まずは醤油類です。調味料としても、タレとして使われる「醬油膏(ジャンヨウガオ)」という、少しとろみがついた甘い醤油です。和食にも合いやすく、おひたしや冷奴にかければ、とろみと甘みのおかげで一手間加えたような味わいになります。
他にも、日本にはあまりない黒豆を使った醤油もおすすめです。煮物に使うとコクが出る上、食欲をそそる濃い茶色に仕上がります。お刺身につけたり、目玉焼きにかけたりしても美味しいです。ただ、卵かけご飯は、やっぱり日本の醤油のほうが美味しいですね。
醤油ではないですが、ベジタリアンオイスターソース「香菇素蠔油(シャングースーハオヨウ)も使いやすい調味料です。牡蠣の代わりにシイタケを使っていて、ビーガンや牡蠣アレルギーの人にはもちろんなのですが、優しい味わいで、日本人の舌にも馴染むと思います。炒め物だけでなく、冷菜に使ってもさっぱりと香りよく仕上がります。
台湾では夏でも“温水”を飲む
――台湾ではコンビニに漢方ドリンクが売られているということですが、やはり薬膳や漢方は、日常に根付いているのですか?
台湾では、ちょっと不調があると「あれ食べたらいいよ」「これは食べたらダメ」と、漢方や薬膳のアドバイスを周りの人たちがたくさんしてくれます。
女性は生理後には、漢方と鶏肉を煮込んだスープを飲むのが浸透していますし、カップルや夫婦間でも、男性が「生理なんだから身体を冷やす果物はダメだよ」と女性に注意することも珍しくありません。そのくらい、漢方や薬膳については深く根付いていて、だれでもある程度の知識を持っています。

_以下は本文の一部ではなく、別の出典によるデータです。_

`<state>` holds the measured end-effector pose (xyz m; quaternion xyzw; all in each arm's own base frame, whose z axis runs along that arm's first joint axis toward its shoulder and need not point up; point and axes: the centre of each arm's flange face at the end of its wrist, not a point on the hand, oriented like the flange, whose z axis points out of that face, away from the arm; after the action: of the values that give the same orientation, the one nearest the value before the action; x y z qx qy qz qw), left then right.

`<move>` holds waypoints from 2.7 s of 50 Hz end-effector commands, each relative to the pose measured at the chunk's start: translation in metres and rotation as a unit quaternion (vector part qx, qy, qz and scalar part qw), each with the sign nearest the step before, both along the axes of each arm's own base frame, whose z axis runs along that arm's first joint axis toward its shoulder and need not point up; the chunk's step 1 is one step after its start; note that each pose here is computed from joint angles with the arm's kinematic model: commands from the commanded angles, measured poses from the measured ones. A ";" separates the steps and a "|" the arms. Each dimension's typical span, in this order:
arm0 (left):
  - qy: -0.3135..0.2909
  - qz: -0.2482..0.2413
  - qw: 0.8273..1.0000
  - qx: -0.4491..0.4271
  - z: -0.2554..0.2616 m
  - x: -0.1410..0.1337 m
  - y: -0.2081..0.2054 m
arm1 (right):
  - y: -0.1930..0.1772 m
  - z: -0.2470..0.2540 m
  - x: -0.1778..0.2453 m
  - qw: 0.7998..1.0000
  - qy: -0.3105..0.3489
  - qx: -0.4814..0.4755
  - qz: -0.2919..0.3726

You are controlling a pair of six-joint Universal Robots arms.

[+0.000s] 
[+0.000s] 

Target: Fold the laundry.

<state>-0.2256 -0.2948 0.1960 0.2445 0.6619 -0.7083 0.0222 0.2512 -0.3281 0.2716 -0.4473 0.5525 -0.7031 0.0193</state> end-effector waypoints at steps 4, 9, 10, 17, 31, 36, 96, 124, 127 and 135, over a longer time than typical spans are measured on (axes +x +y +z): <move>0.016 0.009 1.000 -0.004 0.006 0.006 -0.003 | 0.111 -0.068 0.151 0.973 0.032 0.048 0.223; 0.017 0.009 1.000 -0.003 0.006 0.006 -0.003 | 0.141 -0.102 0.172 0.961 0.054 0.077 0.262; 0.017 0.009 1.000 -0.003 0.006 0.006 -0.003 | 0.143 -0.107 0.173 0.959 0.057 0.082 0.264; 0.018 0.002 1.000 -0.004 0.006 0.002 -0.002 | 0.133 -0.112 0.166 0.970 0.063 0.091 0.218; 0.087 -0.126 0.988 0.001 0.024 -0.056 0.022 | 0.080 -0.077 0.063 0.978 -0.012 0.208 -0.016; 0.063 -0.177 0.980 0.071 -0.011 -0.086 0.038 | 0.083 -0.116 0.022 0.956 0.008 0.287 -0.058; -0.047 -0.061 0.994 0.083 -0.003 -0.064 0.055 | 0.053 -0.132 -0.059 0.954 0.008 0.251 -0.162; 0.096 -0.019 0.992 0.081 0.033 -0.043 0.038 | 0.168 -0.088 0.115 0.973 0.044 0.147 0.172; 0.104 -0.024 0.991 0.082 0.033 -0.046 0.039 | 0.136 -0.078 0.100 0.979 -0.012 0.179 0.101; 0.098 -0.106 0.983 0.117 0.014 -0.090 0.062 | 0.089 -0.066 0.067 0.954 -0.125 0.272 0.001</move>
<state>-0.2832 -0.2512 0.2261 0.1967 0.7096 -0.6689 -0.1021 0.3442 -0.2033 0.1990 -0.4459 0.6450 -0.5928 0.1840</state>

漢方や薬膳とはちょっと違いますが、風邪をひくととにかく「水を飲め」と言われます。意外に思われるかもしれませんが、台湾では水分補給に飲むのは、お茶よりも水であり、さらに「温水」を飲む人ことが推奨されます。
温水とは、常温ではなく32度くらいのぬるま湯を差し、これを真夏でも飲む人が多いです。学校や幼稚園のウォーターサーバーの温度は常に30度前後となっており、生徒はそれを飲んでいます。
台湾のお母さんは、子供に冷たい飲み物を与えない人が多く、真夏でも氷入りの麦茶などが出てくることはありません。そのあたりの感覚は日本とは少し違いますね。
さらに人気が高まる台湾旅行
――最後に、台湾は日本人にとって人気の観光地で、近年ますます台湾熱が高まってきているように感じます。台湾旅行の楽しみ方を教えてください。
やはり食べ物が豊富でおいしくて、訪れる度に新しい味に出会えるので、食は存分に楽しんでほしいです。
それに加えて近年は、旧日本時代に建てたような歴史的建造物をおしゃれにリノベーションして、今どきの雑貨店や喫茶店などが入る商業施設にするパターンが増えています。観光スポットとして人気をで、台湾の若い人たちもたくさん訪れていますよ。台湾の歴史を感じながら、ショッピングやティータイムを楽しむのもおすすめです。
また、リピート旅行であればぜひ、台北近郊や南部にも足を伸ばしていただけると良いと思います。台北から1時間もあれば海や山に行けますし、台湾特有の自然や地形に親しめます。秘境スポットやレトロな町で散策を楽しんだり、温泉で心身を癒したり、まだまだ知らない台湾の顔を発見することができるはずです。
もちろん、美味しいお土産もぜひ買って帰ってくださいね。